══ SOURCE MATERIAL ══
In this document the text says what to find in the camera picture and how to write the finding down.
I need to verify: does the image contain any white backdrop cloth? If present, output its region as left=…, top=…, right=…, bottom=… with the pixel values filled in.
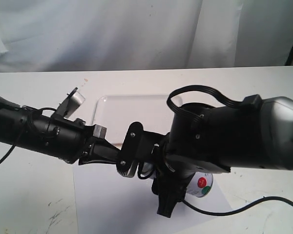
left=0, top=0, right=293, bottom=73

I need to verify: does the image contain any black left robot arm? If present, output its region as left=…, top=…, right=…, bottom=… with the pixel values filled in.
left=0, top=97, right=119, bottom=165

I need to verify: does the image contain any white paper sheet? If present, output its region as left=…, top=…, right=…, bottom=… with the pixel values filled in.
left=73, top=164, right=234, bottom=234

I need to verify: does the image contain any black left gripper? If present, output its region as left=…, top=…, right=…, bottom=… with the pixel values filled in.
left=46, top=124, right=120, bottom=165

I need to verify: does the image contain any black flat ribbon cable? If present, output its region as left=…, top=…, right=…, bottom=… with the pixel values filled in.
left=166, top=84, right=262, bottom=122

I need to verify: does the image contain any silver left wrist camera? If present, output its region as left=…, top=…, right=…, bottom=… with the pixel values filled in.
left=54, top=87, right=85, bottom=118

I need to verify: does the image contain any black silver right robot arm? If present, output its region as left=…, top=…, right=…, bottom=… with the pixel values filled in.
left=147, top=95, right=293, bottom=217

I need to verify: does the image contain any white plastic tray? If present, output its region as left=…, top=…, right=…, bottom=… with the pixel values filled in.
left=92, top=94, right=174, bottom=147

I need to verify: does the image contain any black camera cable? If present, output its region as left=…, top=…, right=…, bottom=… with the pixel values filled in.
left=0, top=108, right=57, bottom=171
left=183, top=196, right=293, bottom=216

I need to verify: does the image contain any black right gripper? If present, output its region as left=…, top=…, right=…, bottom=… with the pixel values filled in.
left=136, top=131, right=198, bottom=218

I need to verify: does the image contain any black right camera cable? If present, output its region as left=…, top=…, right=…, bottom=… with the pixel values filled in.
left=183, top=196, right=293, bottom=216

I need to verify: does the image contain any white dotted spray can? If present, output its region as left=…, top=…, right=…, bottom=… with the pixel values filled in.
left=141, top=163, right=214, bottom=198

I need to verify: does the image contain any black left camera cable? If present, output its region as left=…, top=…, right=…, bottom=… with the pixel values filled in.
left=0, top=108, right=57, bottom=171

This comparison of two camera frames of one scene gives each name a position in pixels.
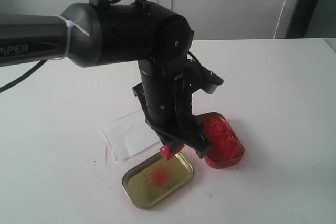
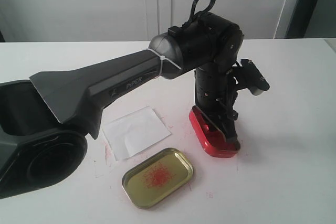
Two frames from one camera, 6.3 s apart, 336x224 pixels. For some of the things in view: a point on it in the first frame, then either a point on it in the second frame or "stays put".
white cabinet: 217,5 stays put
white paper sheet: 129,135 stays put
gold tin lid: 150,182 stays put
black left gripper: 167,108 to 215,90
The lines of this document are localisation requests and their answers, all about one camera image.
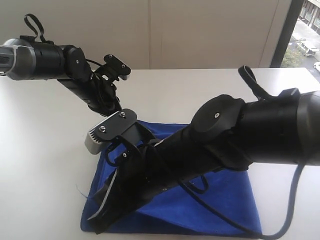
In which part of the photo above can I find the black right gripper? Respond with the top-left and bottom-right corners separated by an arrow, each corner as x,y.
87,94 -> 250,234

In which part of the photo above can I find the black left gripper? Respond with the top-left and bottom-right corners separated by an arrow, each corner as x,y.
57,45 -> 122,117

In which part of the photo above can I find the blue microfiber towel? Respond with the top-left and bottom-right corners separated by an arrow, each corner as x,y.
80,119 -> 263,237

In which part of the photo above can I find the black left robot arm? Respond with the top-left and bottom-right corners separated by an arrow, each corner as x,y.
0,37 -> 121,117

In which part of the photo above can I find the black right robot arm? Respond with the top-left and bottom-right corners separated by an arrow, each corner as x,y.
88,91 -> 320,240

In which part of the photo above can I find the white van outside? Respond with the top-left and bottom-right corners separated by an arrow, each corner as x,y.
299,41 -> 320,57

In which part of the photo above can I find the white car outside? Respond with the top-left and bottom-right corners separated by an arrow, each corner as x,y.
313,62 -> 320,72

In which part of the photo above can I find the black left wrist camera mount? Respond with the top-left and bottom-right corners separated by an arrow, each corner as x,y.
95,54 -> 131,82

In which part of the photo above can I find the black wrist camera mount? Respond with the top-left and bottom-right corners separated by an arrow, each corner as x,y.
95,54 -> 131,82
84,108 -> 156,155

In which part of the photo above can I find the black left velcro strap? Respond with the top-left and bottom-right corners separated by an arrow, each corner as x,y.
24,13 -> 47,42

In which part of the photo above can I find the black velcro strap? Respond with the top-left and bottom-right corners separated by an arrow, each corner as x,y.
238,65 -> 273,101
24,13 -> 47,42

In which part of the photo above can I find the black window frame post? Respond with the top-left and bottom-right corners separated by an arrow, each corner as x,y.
═══
PROBLEM TO SOLVE
Your answer should hold every record above, printed exactly and free of pictures.

TASK OUTPUT
In this document the text says what to find in the camera picture and how to write the finding down.
I need to verify: does the image contain any white backdrop cloth? If present, output its region as left=…, top=…, right=…, bottom=… with the pixel values filled in.
left=0, top=0, right=293, bottom=73

I need to verify: does the image contain any black left robot arm? If present, output its region as left=…, top=…, right=…, bottom=… with the pixel values filled in.
left=0, top=97, right=119, bottom=165

I need to verify: does the image contain any white paper sheet? If present, output its region as left=…, top=…, right=…, bottom=… with the pixel values filled in.
left=73, top=164, right=234, bottom=234

I need to verify: does the image contain any black left gripper? If present, output its region as left=…, top=…, right=…, bottom=… with the pixel values filled in.
left=46, top=124, right=120, bottom=165

I need to verify: does the image contain any black flat ribbon cable? If present, output its region as left=…, top=…, right=…, bottom=… with the pixel values filled in.
left=166, top=84, right=262, bottom=122

I need to verify: does the image contain any silver left wrist camera? If present, output its region as left=…, top=…, right=…, bottom=… with the pixel values filled in.
left=54, top=87, right=85, bottom=118

I need to verify: does the image contain any black silver right robot arm? If present, output its region as left=…, top=…, right=…, bottom=… with the pixel values filled in.
left=147, top=95, right=293, bottom=217

I need to verify: does the image contain any white plastic tray? If present, output its region as left=…, top=…, right=…, bottom=… with the pixel values filled in.
left=92, top=94, right=174, bottom=147

I need to verify: does the image contain any black camera cable? If present, output its region as left=…, top=…, right=…, bottom=… with the pixel values filled in.
left=0, top=108, right=57, bottom=171
left=183, top=196, right=293, bottom=216

I need to verify: does the image contain any black right gripper? If present, output its region as left=…, top=…, right=…, bottom=… with the pixel values filled in.
left=136, top=131, right=198, bottom=218

I need to verify: does the image contain any black right camera cable? If present, output its region as left=…, top=…, right=…, bottom=… with the pixel values filled in.
left=183, top=196, right=293, bottom=216

I need to verify: does the image contain any white dotted spray can? If present, output its region as left=…, top=…, right=…, bottom=… with the pixel values filled in.
left=141, top=163, right=214, bottom=198

I need to verify: does the image contain any black left camera cable? If present, output its region as left=…, top=…, right=…, bottom=… with the pixel values filled in.
left=0, top=108, right=57, bottom=171

This comparison of two camera frames of one scene gives each name a position in pixels.
Two frames from one camera, 6.3 s apart, 336x224 pixels. For some of the things in view: a point on it in the first frame, then either a point on it in the second frame or "stays put".
white cabinet: 217,5 stays put
white paper sheet: 129,135 stays put
gold tin lid: 150,182 stays put
black left gripper: 167,108 to 215,90
The lines of this document are localisation requests and their answers, all about one camera image.
In which part of the photo above can I find the black right gripper? Respond with the top-left and bottom-right corners separated by an arrow, each corner as x,y.
87,94 -> 250,234

In which part of the photo above can I find the black left gripper? Respond with the top-left and bottom-right corners separated by an arrow, each corner as x,y.
57,45 -> 122,117

In which part of the photo above can I find the blue microfiber towel? Respond with the top-left and bottom-right corners separated by an arrow, each corner as x,y.
80,119 -> 263,237

In which part of the photo above can I find the black left robot arm? Respond with the top-left and bottom-right corners separated by an arrow, each corner as x,y.
0,37 -> 121,117

In which part of the photo above can I find the black right robot arm? Respond with the top-left and bottom-right corners separated by an arrow, each corner as x,y.
88,91 -> 320,240

In which part of the photo above can I find the white van outside? Respond with the top-left and bottom-right corners separated by an arrow, each corner as x,y.
299,41 -> 320,57

In which part of the photo above can I find the white car outside? Respond with the top-left and bottom-right corners separated by an arrow, each corner as x,y.
313,62 -> 320,72

In which part of the photo above can I find the black left wrist camera mount? Respond with the top-left and bottom-right corners separated by an arrow, each corner as x,y.
95,54 -> 131,82

In which part of the photo above can I find the black wrist camera mount? Respond with the top-left and bottom-right corners separated by an arrow, each corner as x,y.
95,54 -> 131,82
84,108 -> 156,155

In which part of the photo above can I find the black left velcro strap? Respond with the top-left and bottom-right corners separated by an arrow, each corner as x,y.
24,13 -> 47,42

In which part of the photo above can I find the black velcro strap? Respond with the top-left and bottom-right corners separated by an arrow, each corner as x,y.
238,65 -> 273,101
24,13 -> 47,42

In which part of the photo above can I find the black window frame post? Respond with the top-left and bottom-right corners separated by an arrow, each corner as x,y.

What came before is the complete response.